■ GOAL OF THE EXERCISE:
All lines from the one holding "Target: beige rag" down to the last line of the entries are to be reproduced exactly, with no other lines.

** Opening LISTED RECORDS block **

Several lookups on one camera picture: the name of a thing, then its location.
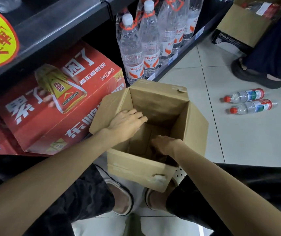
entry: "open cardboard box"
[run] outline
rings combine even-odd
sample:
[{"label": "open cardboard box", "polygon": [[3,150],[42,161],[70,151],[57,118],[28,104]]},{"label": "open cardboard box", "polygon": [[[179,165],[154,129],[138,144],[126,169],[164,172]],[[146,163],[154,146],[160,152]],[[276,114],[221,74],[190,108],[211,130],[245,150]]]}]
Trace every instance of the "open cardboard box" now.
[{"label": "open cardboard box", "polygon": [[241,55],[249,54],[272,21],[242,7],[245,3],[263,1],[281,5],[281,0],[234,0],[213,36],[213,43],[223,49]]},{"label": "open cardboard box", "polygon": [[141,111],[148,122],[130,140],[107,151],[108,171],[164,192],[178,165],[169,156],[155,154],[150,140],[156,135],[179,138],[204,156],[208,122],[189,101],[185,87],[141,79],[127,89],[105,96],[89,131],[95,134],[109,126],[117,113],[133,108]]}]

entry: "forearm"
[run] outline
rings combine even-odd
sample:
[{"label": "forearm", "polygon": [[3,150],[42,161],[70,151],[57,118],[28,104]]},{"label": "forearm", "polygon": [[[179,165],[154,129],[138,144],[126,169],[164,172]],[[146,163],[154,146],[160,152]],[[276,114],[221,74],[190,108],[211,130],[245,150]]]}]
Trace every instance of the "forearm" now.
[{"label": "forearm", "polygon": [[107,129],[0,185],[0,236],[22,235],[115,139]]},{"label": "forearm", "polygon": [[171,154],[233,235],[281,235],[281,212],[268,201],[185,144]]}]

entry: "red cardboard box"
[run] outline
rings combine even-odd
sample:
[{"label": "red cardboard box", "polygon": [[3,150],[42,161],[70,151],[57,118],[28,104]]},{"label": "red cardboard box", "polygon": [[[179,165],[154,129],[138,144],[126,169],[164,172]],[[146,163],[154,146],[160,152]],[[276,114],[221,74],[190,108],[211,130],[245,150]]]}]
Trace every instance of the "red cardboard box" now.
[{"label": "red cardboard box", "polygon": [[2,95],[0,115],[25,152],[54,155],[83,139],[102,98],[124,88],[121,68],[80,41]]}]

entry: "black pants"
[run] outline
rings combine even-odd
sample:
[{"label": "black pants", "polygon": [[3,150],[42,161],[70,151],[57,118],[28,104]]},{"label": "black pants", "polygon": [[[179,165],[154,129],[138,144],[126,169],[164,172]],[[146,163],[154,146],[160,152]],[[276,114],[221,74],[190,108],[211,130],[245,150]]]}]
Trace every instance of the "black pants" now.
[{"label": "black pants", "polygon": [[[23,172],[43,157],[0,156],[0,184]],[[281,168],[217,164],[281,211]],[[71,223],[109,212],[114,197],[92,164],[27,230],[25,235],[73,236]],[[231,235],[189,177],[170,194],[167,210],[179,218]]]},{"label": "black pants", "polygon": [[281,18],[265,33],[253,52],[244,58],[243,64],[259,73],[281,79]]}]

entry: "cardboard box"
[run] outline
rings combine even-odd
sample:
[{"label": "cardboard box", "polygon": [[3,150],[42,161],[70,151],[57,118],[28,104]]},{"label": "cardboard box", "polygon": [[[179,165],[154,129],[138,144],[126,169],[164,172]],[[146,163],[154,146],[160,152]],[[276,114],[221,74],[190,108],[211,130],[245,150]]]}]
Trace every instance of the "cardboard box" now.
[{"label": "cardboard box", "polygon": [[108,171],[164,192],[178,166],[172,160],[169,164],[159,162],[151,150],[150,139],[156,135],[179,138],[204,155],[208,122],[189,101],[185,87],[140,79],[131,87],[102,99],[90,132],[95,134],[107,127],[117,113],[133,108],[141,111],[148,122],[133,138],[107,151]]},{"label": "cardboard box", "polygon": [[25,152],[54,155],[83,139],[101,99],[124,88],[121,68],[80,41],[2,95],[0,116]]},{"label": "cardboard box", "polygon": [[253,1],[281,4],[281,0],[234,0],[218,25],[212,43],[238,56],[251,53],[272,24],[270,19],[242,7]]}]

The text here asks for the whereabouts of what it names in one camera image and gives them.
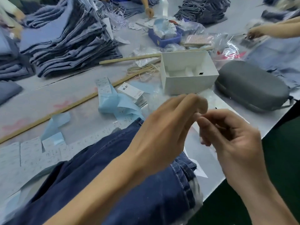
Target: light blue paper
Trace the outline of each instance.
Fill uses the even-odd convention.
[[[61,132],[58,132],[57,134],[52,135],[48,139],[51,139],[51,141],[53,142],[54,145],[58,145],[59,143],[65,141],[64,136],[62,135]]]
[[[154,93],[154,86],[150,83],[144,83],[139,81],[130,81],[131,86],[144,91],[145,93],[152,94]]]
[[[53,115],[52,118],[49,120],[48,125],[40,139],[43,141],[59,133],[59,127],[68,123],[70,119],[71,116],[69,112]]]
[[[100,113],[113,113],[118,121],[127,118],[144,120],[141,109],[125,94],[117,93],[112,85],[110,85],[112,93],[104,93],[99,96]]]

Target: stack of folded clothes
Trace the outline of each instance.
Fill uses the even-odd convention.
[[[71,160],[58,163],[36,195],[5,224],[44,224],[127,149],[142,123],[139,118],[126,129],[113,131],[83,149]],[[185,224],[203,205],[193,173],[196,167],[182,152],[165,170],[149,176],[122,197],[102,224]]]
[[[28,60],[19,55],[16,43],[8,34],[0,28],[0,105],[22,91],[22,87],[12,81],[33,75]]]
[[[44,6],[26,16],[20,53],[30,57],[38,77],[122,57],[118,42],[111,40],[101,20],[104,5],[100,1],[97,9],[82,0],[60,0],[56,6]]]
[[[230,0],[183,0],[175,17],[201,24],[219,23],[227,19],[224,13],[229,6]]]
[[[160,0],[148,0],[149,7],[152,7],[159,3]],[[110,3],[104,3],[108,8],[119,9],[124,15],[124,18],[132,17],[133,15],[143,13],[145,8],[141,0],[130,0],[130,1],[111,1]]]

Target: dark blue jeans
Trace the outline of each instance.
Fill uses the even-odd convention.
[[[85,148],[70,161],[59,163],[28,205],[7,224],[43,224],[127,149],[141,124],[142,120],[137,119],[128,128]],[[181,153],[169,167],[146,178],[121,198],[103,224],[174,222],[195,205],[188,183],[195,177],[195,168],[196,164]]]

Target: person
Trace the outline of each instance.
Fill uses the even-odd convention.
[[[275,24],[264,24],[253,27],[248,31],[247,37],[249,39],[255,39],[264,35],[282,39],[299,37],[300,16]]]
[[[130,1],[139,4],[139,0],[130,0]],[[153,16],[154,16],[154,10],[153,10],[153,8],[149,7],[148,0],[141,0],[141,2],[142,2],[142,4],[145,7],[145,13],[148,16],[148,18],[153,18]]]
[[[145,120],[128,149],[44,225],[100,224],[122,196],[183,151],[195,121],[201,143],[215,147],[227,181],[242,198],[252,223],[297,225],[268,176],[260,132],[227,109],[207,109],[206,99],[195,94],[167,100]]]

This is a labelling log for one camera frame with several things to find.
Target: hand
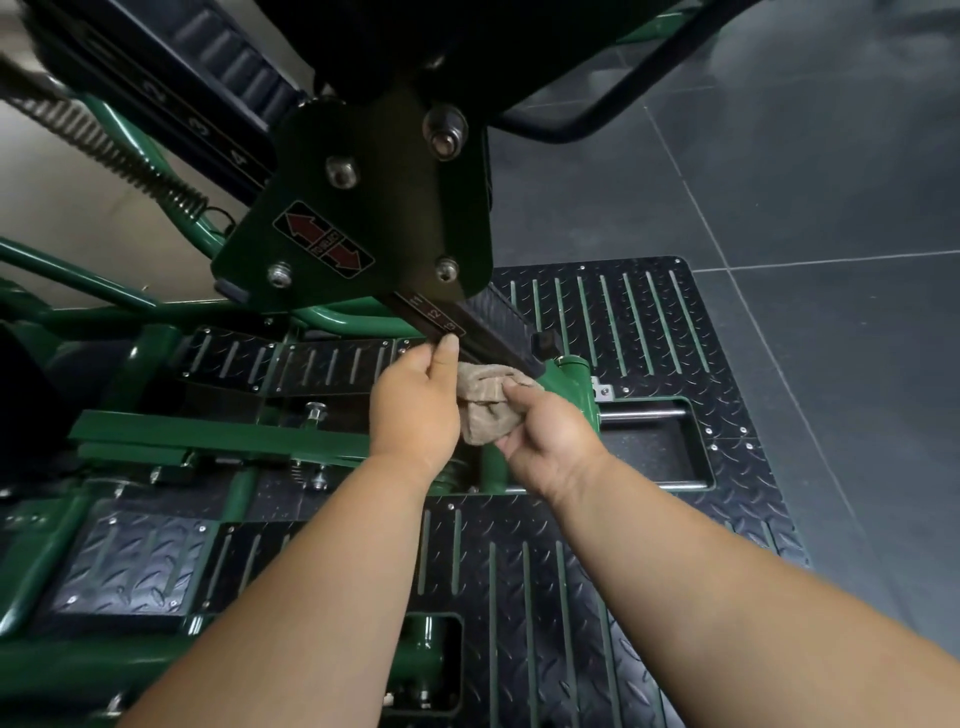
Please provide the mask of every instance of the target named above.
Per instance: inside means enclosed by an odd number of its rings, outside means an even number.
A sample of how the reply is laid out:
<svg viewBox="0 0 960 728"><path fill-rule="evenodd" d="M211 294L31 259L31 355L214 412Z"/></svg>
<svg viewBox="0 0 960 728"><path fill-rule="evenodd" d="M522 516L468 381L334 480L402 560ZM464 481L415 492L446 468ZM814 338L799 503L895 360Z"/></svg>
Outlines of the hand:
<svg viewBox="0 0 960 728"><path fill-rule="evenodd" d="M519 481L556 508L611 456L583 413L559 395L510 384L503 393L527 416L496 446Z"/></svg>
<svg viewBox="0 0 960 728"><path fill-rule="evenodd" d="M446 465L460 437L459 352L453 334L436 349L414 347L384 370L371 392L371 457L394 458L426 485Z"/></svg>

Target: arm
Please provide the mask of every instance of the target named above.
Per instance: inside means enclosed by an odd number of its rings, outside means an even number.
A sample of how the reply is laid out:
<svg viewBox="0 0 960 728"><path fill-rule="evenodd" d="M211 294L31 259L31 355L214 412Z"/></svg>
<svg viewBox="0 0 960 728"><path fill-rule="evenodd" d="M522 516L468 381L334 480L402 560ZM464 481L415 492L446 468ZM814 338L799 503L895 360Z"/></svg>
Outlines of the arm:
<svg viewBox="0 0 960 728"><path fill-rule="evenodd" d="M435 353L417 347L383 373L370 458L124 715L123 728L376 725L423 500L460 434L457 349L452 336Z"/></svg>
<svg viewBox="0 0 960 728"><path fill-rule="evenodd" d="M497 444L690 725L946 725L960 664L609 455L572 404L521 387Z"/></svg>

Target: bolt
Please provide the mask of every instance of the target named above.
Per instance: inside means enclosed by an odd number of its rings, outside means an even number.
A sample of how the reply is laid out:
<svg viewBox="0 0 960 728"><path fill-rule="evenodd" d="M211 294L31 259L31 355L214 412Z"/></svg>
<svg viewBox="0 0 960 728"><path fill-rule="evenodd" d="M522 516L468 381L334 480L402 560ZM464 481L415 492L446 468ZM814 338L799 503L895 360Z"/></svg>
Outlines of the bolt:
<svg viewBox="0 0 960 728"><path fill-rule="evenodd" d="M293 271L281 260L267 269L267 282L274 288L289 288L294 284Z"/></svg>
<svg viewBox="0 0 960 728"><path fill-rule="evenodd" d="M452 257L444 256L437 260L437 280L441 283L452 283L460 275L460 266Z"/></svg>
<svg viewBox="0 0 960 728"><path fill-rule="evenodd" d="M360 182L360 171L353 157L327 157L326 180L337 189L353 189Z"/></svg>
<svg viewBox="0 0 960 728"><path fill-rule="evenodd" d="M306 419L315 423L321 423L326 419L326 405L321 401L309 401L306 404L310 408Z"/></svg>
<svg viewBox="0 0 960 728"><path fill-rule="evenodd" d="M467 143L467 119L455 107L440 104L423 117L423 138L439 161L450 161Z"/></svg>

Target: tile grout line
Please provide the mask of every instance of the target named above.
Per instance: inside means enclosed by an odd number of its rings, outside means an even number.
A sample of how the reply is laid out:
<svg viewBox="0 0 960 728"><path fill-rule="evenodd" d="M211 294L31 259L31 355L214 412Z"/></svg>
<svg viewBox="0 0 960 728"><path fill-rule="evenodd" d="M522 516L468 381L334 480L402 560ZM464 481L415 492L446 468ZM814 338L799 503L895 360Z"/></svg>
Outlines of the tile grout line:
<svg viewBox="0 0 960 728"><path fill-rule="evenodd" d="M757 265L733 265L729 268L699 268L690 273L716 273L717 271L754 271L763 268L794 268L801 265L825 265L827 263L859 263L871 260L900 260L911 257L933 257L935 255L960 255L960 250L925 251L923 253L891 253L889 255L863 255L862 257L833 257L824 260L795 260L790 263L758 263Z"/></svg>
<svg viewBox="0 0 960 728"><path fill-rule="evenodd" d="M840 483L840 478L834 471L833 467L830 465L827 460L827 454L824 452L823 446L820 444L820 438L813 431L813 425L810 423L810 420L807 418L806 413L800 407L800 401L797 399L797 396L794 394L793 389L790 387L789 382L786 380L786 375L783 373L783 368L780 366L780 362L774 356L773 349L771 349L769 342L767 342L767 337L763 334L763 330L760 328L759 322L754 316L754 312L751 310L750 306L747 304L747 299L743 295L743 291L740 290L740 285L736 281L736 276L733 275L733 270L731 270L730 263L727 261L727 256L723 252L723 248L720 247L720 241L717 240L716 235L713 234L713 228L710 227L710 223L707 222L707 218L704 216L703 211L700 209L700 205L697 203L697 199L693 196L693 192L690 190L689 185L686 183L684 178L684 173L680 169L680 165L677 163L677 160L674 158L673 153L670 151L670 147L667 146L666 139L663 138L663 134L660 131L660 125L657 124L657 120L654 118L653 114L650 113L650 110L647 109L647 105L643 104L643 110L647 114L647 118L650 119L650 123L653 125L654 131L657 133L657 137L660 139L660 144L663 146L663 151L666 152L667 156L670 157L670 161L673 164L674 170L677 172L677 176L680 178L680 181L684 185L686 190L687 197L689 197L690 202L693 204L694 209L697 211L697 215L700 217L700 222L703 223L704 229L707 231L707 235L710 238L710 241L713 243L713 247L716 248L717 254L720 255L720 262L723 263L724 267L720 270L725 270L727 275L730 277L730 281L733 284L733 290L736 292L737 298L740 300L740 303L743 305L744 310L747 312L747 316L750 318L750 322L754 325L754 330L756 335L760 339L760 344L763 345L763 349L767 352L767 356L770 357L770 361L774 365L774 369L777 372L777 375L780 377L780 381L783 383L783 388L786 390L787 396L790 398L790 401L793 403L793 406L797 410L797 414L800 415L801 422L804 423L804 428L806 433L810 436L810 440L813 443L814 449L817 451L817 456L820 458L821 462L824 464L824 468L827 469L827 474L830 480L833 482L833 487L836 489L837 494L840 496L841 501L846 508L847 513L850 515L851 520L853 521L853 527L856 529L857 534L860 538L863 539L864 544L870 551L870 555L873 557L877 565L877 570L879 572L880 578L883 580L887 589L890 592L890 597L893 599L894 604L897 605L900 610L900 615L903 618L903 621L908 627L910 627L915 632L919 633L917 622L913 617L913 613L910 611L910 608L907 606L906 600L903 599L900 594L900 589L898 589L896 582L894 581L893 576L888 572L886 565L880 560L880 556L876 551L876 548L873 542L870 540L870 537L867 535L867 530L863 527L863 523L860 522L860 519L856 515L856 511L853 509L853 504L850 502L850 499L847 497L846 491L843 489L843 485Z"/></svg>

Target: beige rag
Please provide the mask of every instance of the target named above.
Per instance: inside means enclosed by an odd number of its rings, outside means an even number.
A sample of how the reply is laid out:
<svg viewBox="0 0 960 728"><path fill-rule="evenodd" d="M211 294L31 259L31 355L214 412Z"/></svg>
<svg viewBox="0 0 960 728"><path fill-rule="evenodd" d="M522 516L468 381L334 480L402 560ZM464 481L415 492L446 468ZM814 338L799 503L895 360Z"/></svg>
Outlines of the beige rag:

** Closing LISTED RECORDS block **

■ YOUR RESPONSE:
Target: beige rag
Please provide the mask of every instance of the target named above.
Per instance: inside means enclosed by an odd number of its rings, outside means an even number.
A sample of how the reply is laid out:
<svg viewBox="0 0 960 728"><path fill-rule="evenodd" d="M211 294L31 259L31 355L214 412Z"/></svg>
<svg viewBox="0 0 960 728"><path fill-rule="evenodd" d="M522 516L468 381L334 480L402 560ZM464 481L415 492L446 468ZM814 338L799 503L895 360Z"/></svg>
Outlines of the beige rag:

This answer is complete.